さっきの感覚は、何らかの魔法や異能を察知した時のモノだ。つまり、彼の能力は今何らかの魔法か異能を目の前の少年から感じた訳で。表面上は何でもないふうを装いながら、表情が硬い少年に軽く話しかける。
「まあ、そんなに身構えなくても良いよ。君が見てきたあのこのことをそのまま話してくれれば……」
「あの、」
が、緊張をほぐそうとした彼の言葉を遮ってヴェインは聞いてくる。
「あの子は、ライカはどうなるんですか。あなた達は、ライカをどうするつもりなんですか……?」
そのあまりにもわかりやすい質問に、カリヤは真実を伝えるかはぐらかすかで少しだけ悩む。嘘をつくのは単純だが、幼なじみを純粋に心配しているのだろう彼に事実を伝えずにいて良いのか。
ちらりと右に座っているアトリに目をやると、彼女は小さく頷いた。それに、カリヤは口を開いた。

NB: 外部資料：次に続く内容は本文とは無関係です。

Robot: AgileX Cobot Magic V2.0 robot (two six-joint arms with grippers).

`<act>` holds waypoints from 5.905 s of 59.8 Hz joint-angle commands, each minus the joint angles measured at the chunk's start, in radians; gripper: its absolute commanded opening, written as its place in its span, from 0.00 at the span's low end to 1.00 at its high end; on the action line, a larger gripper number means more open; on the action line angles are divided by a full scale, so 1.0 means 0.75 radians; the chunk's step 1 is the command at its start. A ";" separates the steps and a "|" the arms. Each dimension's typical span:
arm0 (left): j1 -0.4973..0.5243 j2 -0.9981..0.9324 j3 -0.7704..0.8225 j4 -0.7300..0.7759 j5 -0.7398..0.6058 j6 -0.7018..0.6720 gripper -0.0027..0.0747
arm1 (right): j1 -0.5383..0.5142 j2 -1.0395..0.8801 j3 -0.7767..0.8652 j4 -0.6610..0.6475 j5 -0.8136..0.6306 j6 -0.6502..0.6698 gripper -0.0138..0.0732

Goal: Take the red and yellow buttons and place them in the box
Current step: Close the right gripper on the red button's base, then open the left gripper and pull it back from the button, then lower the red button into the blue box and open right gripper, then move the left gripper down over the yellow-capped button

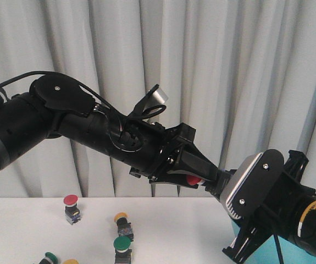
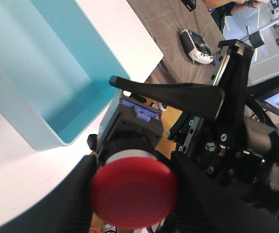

「まず、彼女に何が起きているのかから話をしようか。彼女は理由は今のところ不明だが異能に覚醒している。まずしてもらうのは異能のコントロールだ。今のままじゃ常時拘束をかけていないと自他共に危ういからな。んで、そのあとは本人の希望にもよるが、基本的にはうちの組織に所属してもらう事になる」
異能の開発と制御がうちの十八番だからな、と付け足してさらに続ける。
「そっから先は、本人の能力と敵性に応じて様々な部署に回される。組織からの支給金と、仕事の報酬と両方出るから金には困らないと思うが……危険はあるからな。その辺も本人に尋ねる事になる」
「スクール」は何も人を改良し(イジっ)た戦闘兵器を作るのが目的ではない。人体に眠る力の可能性を呼び覚まし、それがどういう原理で動いているのかその身に宿るのか、どうすればその力を別の条件で扱う事が出来るのか。そして、その可能性をどういうふうに利用できるのか、応用・発展させられるのか。それを探っていくうちに巨大化していった組織である。
なので基本的に人員の待遇は他の組織よりも良く、大抵の事も融通が利く。
「そんなところだな……。何か質問はあるか?」
さすがにこれ以上は下手にしゃべれない。不用意な事を言えば、自分の首が飛びかねない。それに少年は首を横に振って、少しだけ緊張を解いた。
「いえ、答えてくれてありがとうございます。少し安心できました。……それで僕は何を話せば?」
「ああ。ヴェイン、君はライカと小さい頃から一緒だと聞いたんだが」
「はい、僕が十歳の頃からの友達です」
「そうか。……端的に聞くから気分を害したらすまない。何で彼女を友達に選んだんだ? その時、あの子はすでに周りから浮いていたと思うんだが」
その問いに、少年は微笑んだ。少し影を持った、でも幸せそうな笑顔。それなりに造形も整っているせいか、そこからは年下とは思えない雰囲気がにじみ出ていた。
「簡単ですよ、僕も浮いていたんです。……僕がこの村に来たのがあの頃ですから」
「そのパターンか。なんか訳あり?」
「そういう訳ではないと思いますが……。流れの商人が定住しただけで」
「そっか。まあ、こういう所だからこそ外の人に冷たいってことってあるもんな。……村長の前で悪いけど」
その一言に、村長とヴェインが少し笑う。カリヤも少し微笑んで、話を続ける。
「そういう事があって、惹かれるモノがあったと?」
「その通りです。二人でよく遊んでました」
そう言って、彼は自分と幼なじみの昔話を始めた。